1. Zum Gesetzentwurf allgemein

a) Der Bundesrat erkennt die Zielsetzung des Gesetzentwurfs an, den Zugang zu und die Nutzung von meteorologischen Daten für die Bürgerinnen und Bürger, Verwaltung und Wirtschaft zu vereinfachen, um den Mehrwert aus der Nutzung der Daten durch den privatwirtschaftlichen Sektor zu vergrößern und um verbesserte Möglichkeiten der Weiterverwendung der Daten für privatwirtschaftliche Nutzer jeglicher Art und insbesondere Start-up-Unternehmen zu schaffen.

b) Der Bundesrat bittet, im weiteren Gesetzgebungsverfahren “die Bereitstellung von Geodaten und Geodatendiensten” in § 6 Absatz 2a Nummer 3 DWDG-E zu präzisieren.
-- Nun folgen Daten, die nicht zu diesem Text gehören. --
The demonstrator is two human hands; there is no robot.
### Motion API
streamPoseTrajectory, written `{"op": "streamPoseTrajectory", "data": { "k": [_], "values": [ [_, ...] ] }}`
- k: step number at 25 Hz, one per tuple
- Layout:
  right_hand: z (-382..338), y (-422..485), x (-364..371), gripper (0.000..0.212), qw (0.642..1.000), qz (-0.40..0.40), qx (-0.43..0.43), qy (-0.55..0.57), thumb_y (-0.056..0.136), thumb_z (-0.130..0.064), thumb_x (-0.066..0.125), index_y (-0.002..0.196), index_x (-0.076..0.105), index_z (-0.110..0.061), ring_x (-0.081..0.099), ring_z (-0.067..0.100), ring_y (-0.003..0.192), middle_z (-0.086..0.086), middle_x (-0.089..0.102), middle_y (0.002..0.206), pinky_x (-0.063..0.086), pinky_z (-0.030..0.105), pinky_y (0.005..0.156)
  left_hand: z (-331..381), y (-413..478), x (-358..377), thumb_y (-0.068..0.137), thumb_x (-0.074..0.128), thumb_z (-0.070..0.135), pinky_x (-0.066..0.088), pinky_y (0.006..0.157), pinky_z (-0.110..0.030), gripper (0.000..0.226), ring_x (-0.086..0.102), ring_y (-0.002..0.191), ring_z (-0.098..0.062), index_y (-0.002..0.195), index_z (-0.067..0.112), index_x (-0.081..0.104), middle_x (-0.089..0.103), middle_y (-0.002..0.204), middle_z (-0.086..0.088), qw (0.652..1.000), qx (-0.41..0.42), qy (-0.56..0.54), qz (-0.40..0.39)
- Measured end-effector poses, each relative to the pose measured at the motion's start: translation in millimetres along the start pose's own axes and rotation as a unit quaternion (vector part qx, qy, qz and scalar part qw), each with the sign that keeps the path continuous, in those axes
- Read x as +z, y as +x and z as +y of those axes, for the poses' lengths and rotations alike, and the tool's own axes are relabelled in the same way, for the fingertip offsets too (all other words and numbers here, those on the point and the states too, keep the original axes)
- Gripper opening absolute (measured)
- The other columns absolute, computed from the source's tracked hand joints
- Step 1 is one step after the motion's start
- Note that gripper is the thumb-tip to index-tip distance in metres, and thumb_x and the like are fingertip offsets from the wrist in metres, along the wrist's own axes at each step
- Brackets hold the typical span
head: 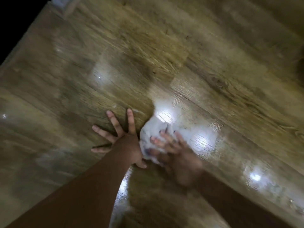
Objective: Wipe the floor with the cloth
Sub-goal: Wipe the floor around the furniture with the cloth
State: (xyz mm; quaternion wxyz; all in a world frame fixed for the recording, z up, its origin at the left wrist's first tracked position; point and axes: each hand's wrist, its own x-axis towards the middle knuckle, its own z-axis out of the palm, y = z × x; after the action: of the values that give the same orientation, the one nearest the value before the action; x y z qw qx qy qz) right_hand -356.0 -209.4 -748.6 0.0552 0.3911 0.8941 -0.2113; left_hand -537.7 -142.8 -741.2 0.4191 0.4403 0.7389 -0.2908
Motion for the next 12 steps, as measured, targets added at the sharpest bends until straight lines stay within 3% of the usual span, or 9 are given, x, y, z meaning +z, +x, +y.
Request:
{"op": "streamPoseTrajectory", "data": {
  "k": [2,5,6,10,12],
  "values": [
    [85,48,-39,0.065,0.996,0.052,0.059,-0.042,0.093,-0.036,0.034,0.153,0.011,-0.033,0.021,0.035,0.146,0.006,0.025,0.158,0.018,0.059,0.115,-3,4,0,0.018,0.102,0.035,-0.007,0.073,-0.092,0.189,-0.058,0.112,-0.058,0.115,0.047,-0.060,-0.069,0.127,-0.010,1.000,0.011,-0.009,-0.008],
    [214,135,-105,0.062,0.951,0.131,0.279,-0.003,0.093,-0.044,0.023,0.153,0.020,-0.029,0.005,0.044,0.147,0.014,0.015,0.161,0.006,0.064,0.115,-6,5,1,0.022,0.102,0.038,-0.010,0.068,-0.092,0.187,-0.061,0.104,-0.059,0.111,0.045,-0.062,-0.070,0.124,-0.013,1.000,0.025,-0.002,-0.015],
    [238,161,-121,0.061,0.940,0.130,0.315,0.000,0.094,-0.046,0.023,0.152,0.023,-0.030,0.005,0.044,0.146,0.013,0.014,0.161,0.005,0.063,0.115,-6,5,0,0.024,0.102,0.038,-0.011,0.067,-0.092,0.186,-0.061,0.103,-0.060,0.110,0.045,-0.063,-0.071,0.123,-0.014,1.000,0.026,-0.002,-0.015],
    [225,206,-132,0.053,0.923,0.123,0.361,0.053,0.098,-0.045,0.028,0.151,0.022,-0.038,-0.002,0.043,0.147,0.007,0.007,0.163,0.000,0.066,0.112,-5,8,2,0.025,0.101,0.042,-0.011,0.067,-0.092,0.185,-0.058,0.105,-0.063,0.109,0.044,-0.063,-0.070,0.124,-0.014,1.000,0.026,-0.005,-0.008],
    [203,186,-110,0.051,0.933,0.141,0.327,0.042,0.099,-0.045,0.029,0.150,0.024,-0.040,-0.003,0.039,0.149,0.003,0.008,0.164,0.002,0.066,0.114,-8,9,3,0.022,0.102,0.041,-0.013,0.064,-0.092,0.186,-0.058,0.107,-0.063,0.112,0.046,-0.061,-0.069,0.126,-0.013,0.999,0.032,-0.013,-0.006]
  ]
}}
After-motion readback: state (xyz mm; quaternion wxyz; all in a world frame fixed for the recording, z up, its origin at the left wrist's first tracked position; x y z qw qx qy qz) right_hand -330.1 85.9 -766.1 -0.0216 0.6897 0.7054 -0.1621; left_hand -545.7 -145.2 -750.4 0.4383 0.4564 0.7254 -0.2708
In der derzeitigen Fassung bleibt unklar, welche Daten der DWD in das so genannte Geoportal einstellen muss und wann er dies tun muss. Im Geoportal sind bereits heute Daten des DWD verfügbar, jedoch überwiegend ältere Daten. Die Wetter-Dienstleistungsunternehmen benötigen jedoch aktuellste Mess- und Radardaten, um diese für ihre Anwendungen nutzen zu können.

2. Zu Artikel 1 Nummer 3 (§ 6 Absatz 2a Nummer 2 DWD-Gesetz)

Der Bundesrat bittet im Laufe des weiteren Gesetzgebungsverfahrens die Vereinbarkeit des § 6 Absatz 2a Nummer 2 DWDG-E mit dem europäischen Wettbewerbsrecht und den Grundsätzen der Niederlassungs- und Dienstleistungsfreiheit des Binnenmarktes sorgfältig zu prüfen.

Begründung:

Die in § 6 Absatz 2a Nummer 2 DWDG-E enthaltene faktische Ermächtigung des steuerfinanzierten Deutschen Wetterdienstes, meteorologische und klimatologische Dienstleistungen entgeltfrei dem Endverbraucher zur Verfügung stellen zu können, begegnet erheblichen wettbewerbsrechtlichen Bedenken im Hinblick auf die Vereinbarkeit mit Europäischem Wettbewerbsrecht und den Grundfreiheiten der Niederlassungs- und Dienstleistungsfreiheit. Hierbei ist zu berücksichtigen, dass nach ständiger Rechtsprechung des EuGH europäisches Wettbewerbsrecht Anwendungsvorrang vor nationaler Gesetzgebung genießt.

Die unentgeltliche Abgabe von Leistungen des steuerfinanzierten Deutschen Wetterdienstes stellt eine Behinderung etablierter privatwirtschaftlicher Anbieter dar und errichtet für den Markteintritt neuer Anbieter oder neuer Angebote Marktzutrittsschranken. Wetterdienstleistungen für Endverbraucher, so zum Beispiel auch Reisewetterberichte, werden auf Grund des zahlreichen Reise- und Ausflugverkehrs über Grenzen hinweg auch grenzüberschreitend erbracht. Daraus ergibt sich eindeutig eine Binnenmarktrelevanz.